Agora, é o momento de testar nosso construtor recém-incluído. Abra qualquer arquivo Java no projeto, faça algumas modificações (por exemplo, insira um espaço) e salve. A Auto Build será executada e veremos no console que o arquivo de criação está executando no destino selecionado. O arquivo jar é construído e aparece na visualização Navigator e Package Explorer. Tudo isso acontece automaticamente, cada vez.


Conclusão

Você viu que o Eclipse fornece um ambiente sofisticado para composição, depuração e navegação de scripts de criação Ant. Permite inclusive que você use o Ant como um construtor de projeto de modo que os arquivos Ant possam executar automaticamente no segundo plano.

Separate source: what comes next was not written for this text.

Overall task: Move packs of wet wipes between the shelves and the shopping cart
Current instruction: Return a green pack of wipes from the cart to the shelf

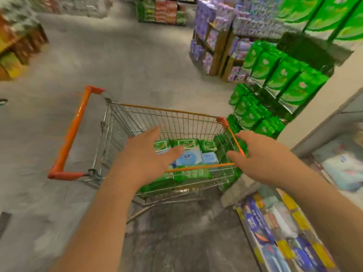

Você está agora pronto para começar a produzir em grande escala scripts de criação no Eclipse.

É recomendável explorar por si mesmo os recursos descritos acima compondo um script de criação do Ant usando-o como um construtor de projeto. Além disso, não se esqueça de manter o manual de referência do Ant à mão para examinar as descrições de todas as tarefas disponíveis quando você compõe scripts de desenvolvimento.